## WORK ORDER:
In your copy, leave out the pictures; write out all the data exactly.

## SOURCE MATERIAL:
==================================================

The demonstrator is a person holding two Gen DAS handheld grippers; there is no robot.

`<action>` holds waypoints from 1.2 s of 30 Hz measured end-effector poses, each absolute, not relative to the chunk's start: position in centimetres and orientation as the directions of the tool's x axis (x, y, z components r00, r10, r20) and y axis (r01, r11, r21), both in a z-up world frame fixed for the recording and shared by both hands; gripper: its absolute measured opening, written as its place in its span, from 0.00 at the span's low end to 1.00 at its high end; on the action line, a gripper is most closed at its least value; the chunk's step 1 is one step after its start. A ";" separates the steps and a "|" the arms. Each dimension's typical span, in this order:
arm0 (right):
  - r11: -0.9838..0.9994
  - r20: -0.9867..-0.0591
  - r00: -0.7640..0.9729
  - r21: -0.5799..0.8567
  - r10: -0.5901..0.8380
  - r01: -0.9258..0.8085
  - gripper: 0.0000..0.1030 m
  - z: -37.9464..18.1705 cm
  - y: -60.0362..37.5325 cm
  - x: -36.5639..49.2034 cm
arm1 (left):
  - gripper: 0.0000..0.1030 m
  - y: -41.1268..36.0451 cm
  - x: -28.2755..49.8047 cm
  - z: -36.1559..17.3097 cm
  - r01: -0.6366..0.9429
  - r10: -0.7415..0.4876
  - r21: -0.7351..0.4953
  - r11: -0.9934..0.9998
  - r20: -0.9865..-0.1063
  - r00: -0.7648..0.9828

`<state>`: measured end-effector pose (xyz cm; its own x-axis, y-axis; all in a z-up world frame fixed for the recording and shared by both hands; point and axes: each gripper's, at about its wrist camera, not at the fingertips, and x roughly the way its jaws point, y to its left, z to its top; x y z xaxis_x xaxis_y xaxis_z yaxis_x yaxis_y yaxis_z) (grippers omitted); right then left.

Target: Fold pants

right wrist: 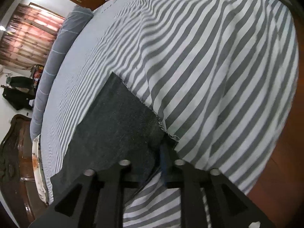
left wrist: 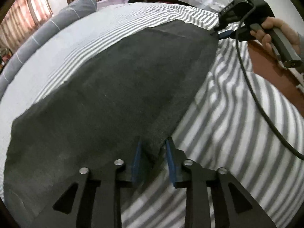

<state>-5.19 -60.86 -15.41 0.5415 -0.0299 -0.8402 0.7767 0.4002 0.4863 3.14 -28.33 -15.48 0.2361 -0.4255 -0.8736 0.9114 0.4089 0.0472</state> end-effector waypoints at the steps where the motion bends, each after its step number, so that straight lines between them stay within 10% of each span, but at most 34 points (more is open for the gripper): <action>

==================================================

## WRITTEN REPLY:
The demonstrator is a person holding two Gen DAS handheld grippers; there is no robot.

`<action>` holds waypoints from 1.2 s of 30 Hz measured end-effector poses, each absolute, not relative to the chunk's start: position in centimetres and orientation as the directions of the tool's x axis (x, y, z components r00, r10, r20) and y axis (r01, r11, r21), both in a z-up world frame fixed for the recording and shared by both hands; gripper: its absolute measured opening, written as its place in its span, from 0.00 at the span's low end to 1.00 at its high end; on the action line, a gripper is most closed at its least value; the chunk's step 1 is one step after its start. A ";" separates the steps and a "|" the arms. Each dimension's typical span, in this order:
arm0 (right):
  - r11: -0.9838..0.9994
  - r20: -0.9867..-0.0591
  - r00: -0.7640..0.9729
  - r21: -0.5799..0.8567
  - r10: -0.5901..0.8380
  - r01: -0.9258..0.8085
  - gripper: 0.0000..0.1030 m
  - z: -37.9464..18.1705 cm
  - y: -60.0362..37.5325 cm
  - x: -36.5639..49.2034 cm
arm1 (left):
  - gripper: 0.0000..0.1030 m
  - y: -41.1268..36.0451 cm
  - x: -28.2755..49.8047 cm
  - z: -36.1559..17.3097 cm
  - r01: -0.6366..0.9429
  - r10: -0.7415..0.4876
  - r21: -0.7351..0.4953
  - r11: -0.9934..0.9998
  - r20: -0.9865..-0.1063
  - r00: -0.7648..0.9828

`<state>`: measured end-effector pose (xyz cm; its own x-axis, y-axis; all in a z-up world frame fixed for the recording and shared by both hands; point and axes: each gripper's, at about its wrist camera, not at the fingertips, and x roughly the way its jaws point, y to its left, z to its top; x y z xaxis_x xaxis_y xaxis_z yaxis_x yaxis_y yaxis_z) (grippers omitted); right then left.

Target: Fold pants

right wrist: 
left wrist: 

<state>-5.19 -60.86 -15.41 0.5415 -0.0299 -0.8402 0.7767 0.4002 0.4863 3.14 -28.33 -15.48 0.2361 -0.4255 -0.8736 0.9114 0.4089 0.0472</state> end-effector waypoints at the steps where the motion bends, each after its step number, so that straight lines between them stay within 10% of each span, but at most 34 points (more is open for the gripper): <action>

None of the exercise remains to be done.